RIGHT NOW about the only racing category selling a meaningful number of tickets or drawing decent racings in this part of the world is the Supercars Championship.
Outside of a few key events like the Bathurst 12 Hour, World Time Attack and one or two others there’s just nothing that comes close.
No other series has the fan appeal, driver names or, perhaps most importantly, the marketing clout to sell a substantial number of tickets to venues and get eyeballs on TV.
Even though a challenging period for the sport people continue to tune in and turn up to see the likes of Scott McLaughlin and Shane van Gisbergen go at it week in, week out, in exciting cars that for all their flaws, still put on great racing.
There’s also no other series in the Southern Hemisphere that gets paid as much for their TV rights or commands such a commercial presence and as such as long as they don’t completely shoot themselves in the foot, it will remain that way for some time.
Much has been made about the introduction of TCR in this part of the world this year and there’s no doubt that it has the potential to be quite a big show.
The likelihood of having big grids, multiple brands and a host of very high quality drivers engaging in entertaining, door-to-door racing means that it has a very good chance of at least standing on it’s own two feet.
Some say it is a potential rival to Supercars but ask yourself this question – as good as it is, would 50,000 turn out to Bathurst to watch them race? I find it unlikely.
TCR’s likely strength is engaging brands that otherwise wouldn’t have a presence in the sport if the world was dominated by Supercars racing. Renault, for example, has made a solid impact in leveraging what is a tiny investment in backing Garry Rogers Motorsport’s Megane’ program this year. Other brands, like Honda, Hyundai and most recently Peugeot, have dipped their proverbial toes in the water as well.

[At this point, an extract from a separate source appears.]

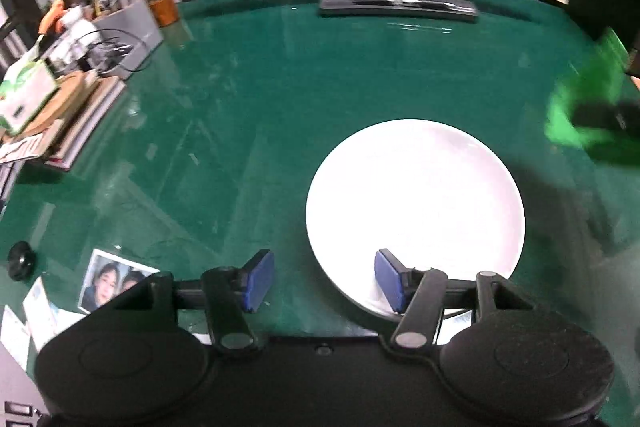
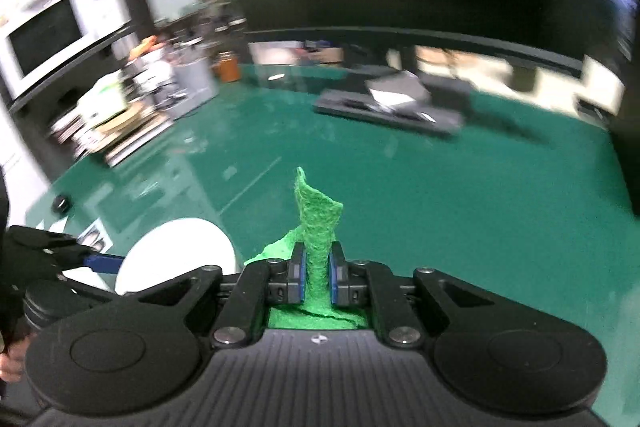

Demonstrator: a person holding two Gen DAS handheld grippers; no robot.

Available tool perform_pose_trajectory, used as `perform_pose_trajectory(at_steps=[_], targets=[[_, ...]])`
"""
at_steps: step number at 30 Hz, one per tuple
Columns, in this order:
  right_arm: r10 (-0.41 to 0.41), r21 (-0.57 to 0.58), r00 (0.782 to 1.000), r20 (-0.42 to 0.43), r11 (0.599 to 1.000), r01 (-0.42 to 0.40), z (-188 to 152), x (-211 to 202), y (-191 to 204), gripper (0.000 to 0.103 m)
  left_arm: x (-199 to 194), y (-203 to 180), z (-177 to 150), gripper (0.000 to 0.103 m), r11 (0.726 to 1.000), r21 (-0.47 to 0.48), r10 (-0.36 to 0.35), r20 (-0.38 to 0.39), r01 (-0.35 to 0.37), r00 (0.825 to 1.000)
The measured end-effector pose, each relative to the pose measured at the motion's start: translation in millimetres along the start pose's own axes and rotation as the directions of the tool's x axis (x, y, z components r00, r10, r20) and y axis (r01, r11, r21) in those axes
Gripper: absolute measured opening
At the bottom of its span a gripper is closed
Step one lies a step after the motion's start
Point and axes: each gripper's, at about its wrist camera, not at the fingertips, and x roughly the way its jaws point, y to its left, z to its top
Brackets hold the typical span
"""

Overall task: Clean bowl
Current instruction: 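Lift the cloth out of the bowl with the right tool, then lower the cloth onto the table and open the right tool while the left tool sets the bowl down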

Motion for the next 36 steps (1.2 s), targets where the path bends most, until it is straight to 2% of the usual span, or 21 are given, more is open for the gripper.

But there’s just not an appetite, in this part of the world especially, for two-litre cars. It may build a following that brings eyeballs and ratings, but I doubt it’ll ever be anything the size or scope of that the V8-powered category has.
However, if TCR is about the brands then their sister category, S5000, could well be the Box Office in this equation.
The new open-wheel category has a real chance of becoming something that can have a meaningful impact on ticket sales and could bring eyeballs to the TV, too.
The cars are hugely impactful; loud, exciting to watch and in their first two rounds produced pretty good racing given there was really nothing on the line other than testing laps.
I’ve worked in motorsport for more than 15 years and I’ve never seen a brand-new category draw the kind of attention and interest from punters as S5000 has in their first two rounds.
Now I admit that I’m looking at this through rose-tinted glasses; I’m an open wheel purist and would love nothing more than to have a big-banger wings and slicks class as a box-office draw in this part of the world. So there’s definitely some bias on my part here and I’m more than happy to admit it.
But there really is something special about this category and outside of the cars, which are spectacular, I think key to that is the fact that it isn’t positioned as a development category.
S5000 is designed and marketed as an alternative to other classes, rather than a rung in a driver development ladder. It’s being pushed as the headline act, where gun drivers race hard and for sheep stations, rather than for a chance to be recognised as the next big thing.
Will people still utilise it like that? Of course they will – it could prove a stepping stone to Supercars or open-wheel racing in the ‘States or Europe. But the point of difference S5000 has is that it wants to be its own thing, rather than fitting in with everything else in the world.
And I think this is why it will work.
People love to watch destination categories; what they believe to be the top level of that particular discipline within the broader sport. It’s why people watch Formula 1, it’s why they watch IndyCar racing and it’s why they watch Supercars. In that segment of the sport, it’s the peak.
It’s the same reason people watch Test Match Cricket and not the state league stuff, even when the latter often provides better games and closer contests. The tests are the pinnacle of the sport and as such, people watch.
I think S5000 can be the same, or at least similar. If it’s looked after properly, marketed well and given the right opportunities then there is no doubt in my mind that people will not only want to be on the grid, but will want to watch it as well.
In building their racing portfolio, promoters Australian Racing Group (ARG) have either by chance or by design stumbled on an almost perfect double act that they can promote.
TCR will bring brands. S5000 will bring the box-office. And together they may just prove to be a meaningful force in this part of the racing world. Either way, it’s going to be fun watching.